For the entries below, the result should be an exact transcription of the lines from the one with "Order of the" up to and including the one with "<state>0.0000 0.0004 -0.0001", and only those.

---------- Input data

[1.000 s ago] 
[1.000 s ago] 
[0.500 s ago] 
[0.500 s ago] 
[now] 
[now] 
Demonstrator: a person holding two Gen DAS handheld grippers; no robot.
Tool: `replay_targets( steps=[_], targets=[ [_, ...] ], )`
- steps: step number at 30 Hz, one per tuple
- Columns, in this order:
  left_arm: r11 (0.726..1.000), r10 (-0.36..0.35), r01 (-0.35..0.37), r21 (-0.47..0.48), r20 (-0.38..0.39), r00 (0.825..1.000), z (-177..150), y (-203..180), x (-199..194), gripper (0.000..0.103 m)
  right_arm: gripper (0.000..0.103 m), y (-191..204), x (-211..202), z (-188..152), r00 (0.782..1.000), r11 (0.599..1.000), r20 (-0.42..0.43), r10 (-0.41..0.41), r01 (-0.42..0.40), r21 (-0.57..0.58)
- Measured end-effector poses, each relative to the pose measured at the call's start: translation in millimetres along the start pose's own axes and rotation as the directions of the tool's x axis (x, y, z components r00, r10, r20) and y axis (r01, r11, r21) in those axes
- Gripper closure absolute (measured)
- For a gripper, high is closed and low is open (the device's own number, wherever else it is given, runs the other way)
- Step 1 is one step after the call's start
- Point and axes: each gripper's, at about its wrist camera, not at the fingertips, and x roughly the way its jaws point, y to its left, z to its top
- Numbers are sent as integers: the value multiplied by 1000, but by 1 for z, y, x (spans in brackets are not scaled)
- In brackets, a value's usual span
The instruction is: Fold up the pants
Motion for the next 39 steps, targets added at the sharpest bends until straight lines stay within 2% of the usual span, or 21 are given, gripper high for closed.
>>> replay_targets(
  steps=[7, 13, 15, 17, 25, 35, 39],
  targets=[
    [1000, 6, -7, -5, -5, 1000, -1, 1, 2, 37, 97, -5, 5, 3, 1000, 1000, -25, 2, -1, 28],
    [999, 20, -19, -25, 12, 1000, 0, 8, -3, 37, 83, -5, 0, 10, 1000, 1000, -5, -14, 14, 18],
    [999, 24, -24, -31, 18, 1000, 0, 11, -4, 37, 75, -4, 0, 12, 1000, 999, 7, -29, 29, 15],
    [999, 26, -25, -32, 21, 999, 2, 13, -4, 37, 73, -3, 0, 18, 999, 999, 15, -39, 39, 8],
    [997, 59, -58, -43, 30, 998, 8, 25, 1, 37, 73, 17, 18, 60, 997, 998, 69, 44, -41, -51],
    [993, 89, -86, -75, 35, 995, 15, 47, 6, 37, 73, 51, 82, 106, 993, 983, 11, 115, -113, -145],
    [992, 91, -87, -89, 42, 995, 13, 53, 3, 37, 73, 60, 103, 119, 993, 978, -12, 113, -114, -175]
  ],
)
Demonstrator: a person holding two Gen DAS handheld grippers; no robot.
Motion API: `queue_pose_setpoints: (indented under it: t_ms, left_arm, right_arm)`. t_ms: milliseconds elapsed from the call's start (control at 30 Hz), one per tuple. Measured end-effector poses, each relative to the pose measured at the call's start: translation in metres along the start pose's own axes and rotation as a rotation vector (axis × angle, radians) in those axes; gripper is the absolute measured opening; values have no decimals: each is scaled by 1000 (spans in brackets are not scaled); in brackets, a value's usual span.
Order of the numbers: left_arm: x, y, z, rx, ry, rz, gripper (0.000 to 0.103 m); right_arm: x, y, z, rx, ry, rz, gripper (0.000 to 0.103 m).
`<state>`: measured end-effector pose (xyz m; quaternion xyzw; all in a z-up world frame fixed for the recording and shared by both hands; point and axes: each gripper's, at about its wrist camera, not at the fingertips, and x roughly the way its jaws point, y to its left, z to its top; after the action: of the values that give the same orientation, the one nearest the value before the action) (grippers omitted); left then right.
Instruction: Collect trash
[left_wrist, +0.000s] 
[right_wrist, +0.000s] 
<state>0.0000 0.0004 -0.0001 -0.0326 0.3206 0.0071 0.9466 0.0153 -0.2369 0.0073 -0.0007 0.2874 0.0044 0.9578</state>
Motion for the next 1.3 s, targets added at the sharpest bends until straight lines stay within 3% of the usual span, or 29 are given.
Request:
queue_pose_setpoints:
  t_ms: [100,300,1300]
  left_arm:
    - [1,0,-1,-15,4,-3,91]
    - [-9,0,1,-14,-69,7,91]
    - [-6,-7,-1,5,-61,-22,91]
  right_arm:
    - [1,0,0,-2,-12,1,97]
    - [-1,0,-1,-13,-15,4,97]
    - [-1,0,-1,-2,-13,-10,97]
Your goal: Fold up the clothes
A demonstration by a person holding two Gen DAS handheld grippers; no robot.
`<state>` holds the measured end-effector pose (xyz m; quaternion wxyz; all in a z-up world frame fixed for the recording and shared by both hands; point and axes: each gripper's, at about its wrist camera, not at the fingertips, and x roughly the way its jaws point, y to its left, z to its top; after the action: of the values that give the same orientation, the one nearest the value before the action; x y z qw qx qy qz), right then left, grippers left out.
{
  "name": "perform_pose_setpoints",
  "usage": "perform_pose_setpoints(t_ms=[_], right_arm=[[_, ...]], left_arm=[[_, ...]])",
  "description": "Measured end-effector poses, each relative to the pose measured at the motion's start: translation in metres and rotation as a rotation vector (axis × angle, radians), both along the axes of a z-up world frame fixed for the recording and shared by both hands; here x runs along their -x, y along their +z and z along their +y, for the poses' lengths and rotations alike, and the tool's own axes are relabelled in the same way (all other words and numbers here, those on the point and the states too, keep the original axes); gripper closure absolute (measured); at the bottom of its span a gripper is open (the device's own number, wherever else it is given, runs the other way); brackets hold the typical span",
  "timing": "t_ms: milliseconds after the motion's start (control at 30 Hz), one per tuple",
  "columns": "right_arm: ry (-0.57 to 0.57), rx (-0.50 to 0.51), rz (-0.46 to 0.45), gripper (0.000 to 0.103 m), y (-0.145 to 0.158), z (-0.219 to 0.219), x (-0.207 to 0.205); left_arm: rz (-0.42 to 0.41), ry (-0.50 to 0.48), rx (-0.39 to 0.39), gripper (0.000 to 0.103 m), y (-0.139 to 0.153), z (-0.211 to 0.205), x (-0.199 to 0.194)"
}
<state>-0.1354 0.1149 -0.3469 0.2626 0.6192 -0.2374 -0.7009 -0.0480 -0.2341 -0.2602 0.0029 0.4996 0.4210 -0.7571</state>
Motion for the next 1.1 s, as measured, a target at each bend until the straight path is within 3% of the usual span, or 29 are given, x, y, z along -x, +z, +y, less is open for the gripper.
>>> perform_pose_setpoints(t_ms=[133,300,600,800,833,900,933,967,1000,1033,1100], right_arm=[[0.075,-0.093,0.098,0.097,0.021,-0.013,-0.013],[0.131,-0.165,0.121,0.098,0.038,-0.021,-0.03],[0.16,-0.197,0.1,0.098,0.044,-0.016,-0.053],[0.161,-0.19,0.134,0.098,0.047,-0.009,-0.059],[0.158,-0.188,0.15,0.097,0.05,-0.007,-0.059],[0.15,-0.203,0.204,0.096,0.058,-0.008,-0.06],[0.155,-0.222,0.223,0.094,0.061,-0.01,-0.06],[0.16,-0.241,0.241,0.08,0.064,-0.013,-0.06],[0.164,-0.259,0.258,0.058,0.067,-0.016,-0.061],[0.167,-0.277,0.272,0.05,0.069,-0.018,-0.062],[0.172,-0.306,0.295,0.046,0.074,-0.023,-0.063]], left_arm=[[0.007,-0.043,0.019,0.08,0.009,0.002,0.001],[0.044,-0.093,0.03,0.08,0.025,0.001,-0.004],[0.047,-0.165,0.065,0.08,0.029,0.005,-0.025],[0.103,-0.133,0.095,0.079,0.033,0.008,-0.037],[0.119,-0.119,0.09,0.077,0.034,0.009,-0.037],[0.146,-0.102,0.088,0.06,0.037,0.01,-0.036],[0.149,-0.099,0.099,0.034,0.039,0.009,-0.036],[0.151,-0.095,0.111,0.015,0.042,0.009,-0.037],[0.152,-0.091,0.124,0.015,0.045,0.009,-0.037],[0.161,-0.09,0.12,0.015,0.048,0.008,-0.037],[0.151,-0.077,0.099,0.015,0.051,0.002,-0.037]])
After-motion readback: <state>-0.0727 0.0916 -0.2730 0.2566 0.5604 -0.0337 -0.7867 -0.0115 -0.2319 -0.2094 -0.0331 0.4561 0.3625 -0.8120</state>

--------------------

Exercise solution >>
Order of the numbers: left_arm: x, y, z, rx, ry, rz, gripper (0.000 to 0.103 m); right_arm: x, y, z, rx, ry, rz, gripper (0.000 to 0.103 m).
`<state>`: measured end-effector pose (xyz m; quaternion xyzw; all in a z-up world frame fixed for the recording and shared by both hands; point and axes: each gripper's, at about its wrist camera, not at the fingertips, and x roughly the way its jaws point, y to its left, z to its top; after the action: of the values that give the same orientation, the one nearest the value before the action) (grippers omitted); left then right.
Instruction: Collect trash
[left_wrist, +0.000s] 
[right_wrist, +0.000s] 
<state>0.0000 0.0004 -0.0001 -0.0326 0.3206 0.0071 0.9466 0.0153 -0.2369 0.0073 -0.0007 0.2874 0.0044 0.9578</state>

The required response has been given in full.